Inside his office in the old sewing machine factory, Pastor Canneth Lee acknowledges all the issues at play in a city’s decision whether or not to implement GVI.
“But for me, when you get down to it,” he said, “it’s us, boots on the ground, getting right to the people that need the help and trying to see if they’ll accept the help. And trying to make things better.”
That is where the GVI outreach team comes in, like Pastor Lee and the other members of S.A.V.E. South Bend. They often host events like peace walks, mentorship programs, conflict resolution, expungement clinics and even free laundry days at a local laundromat.
Their outreach workers deal face-to-face with group members to try to prevent violence from happening in the first place and to try to encourage them to make changes. They help them get drivers licenses, job training through Goodwill or whatever else they might need. They engage young people at schools - a direct response to seeing the ages of shooters there drop even younger.

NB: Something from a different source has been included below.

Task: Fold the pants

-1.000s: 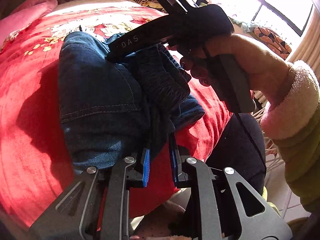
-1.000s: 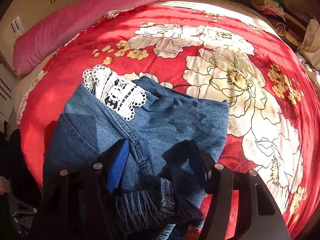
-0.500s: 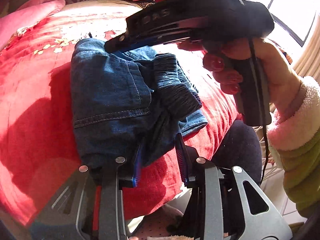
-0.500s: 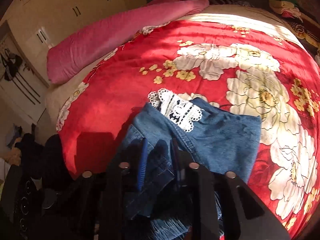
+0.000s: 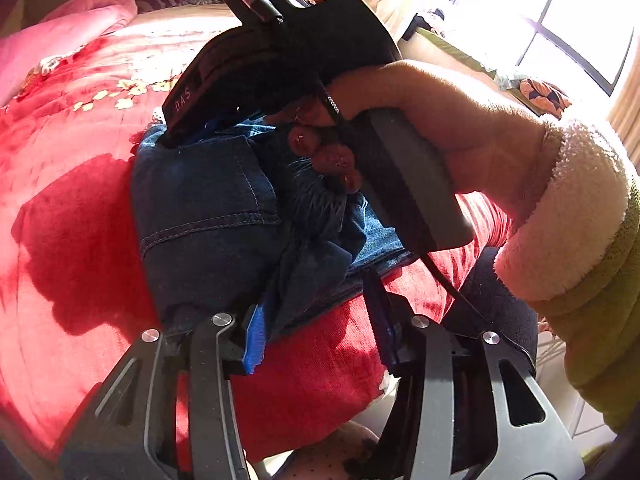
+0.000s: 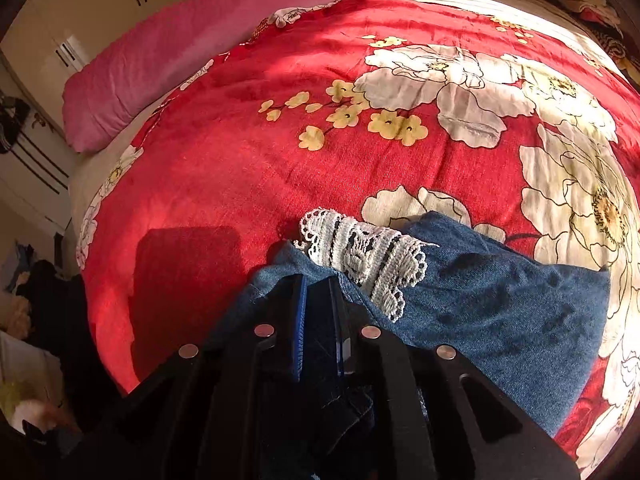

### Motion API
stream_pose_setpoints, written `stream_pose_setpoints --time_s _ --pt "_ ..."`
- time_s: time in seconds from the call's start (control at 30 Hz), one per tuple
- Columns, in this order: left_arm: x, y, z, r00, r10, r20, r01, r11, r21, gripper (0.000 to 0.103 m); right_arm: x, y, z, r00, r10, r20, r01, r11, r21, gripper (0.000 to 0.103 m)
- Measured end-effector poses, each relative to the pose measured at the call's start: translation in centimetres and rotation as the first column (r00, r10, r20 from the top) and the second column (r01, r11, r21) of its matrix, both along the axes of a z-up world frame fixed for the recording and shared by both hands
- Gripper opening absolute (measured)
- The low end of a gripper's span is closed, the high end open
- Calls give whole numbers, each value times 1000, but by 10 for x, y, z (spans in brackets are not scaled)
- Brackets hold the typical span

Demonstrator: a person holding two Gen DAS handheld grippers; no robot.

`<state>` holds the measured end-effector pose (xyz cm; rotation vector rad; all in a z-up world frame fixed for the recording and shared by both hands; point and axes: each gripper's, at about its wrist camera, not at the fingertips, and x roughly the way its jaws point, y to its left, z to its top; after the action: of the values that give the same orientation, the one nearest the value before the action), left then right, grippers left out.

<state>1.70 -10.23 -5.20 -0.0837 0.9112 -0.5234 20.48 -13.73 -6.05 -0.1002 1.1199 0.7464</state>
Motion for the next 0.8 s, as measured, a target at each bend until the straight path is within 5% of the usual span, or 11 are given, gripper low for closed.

Outreach is an important part of the strategy, not just because they have boots on the ground but because the outreach team members have been there before. They are on call 24/7, but in being there - and also by helping in practical ways that address contributing factors of violence - they believe they are able to gain trust and credibility with the people they are trying to help.
“We found out that when people don’t have hope, they become dangerous,” Pastor Lee said. “But if you can give them hope and follow through with it, that’s when you can win their confidence. That’s how we’ve been able to help people. And they know that if they come for help we’re going to do everything we can to help them.”
For Pastor Lee it can mean getting calls in the middle of the night or preaching another funeral - adding another face to the memorial on his office wall.
But it does not have to.
“If I can prevent a kid from being one of these, or a young person from being one of these, then that’s success for me,” Pastor Lee said. “May not be thousands of people, but if I can stop one, that’s success.”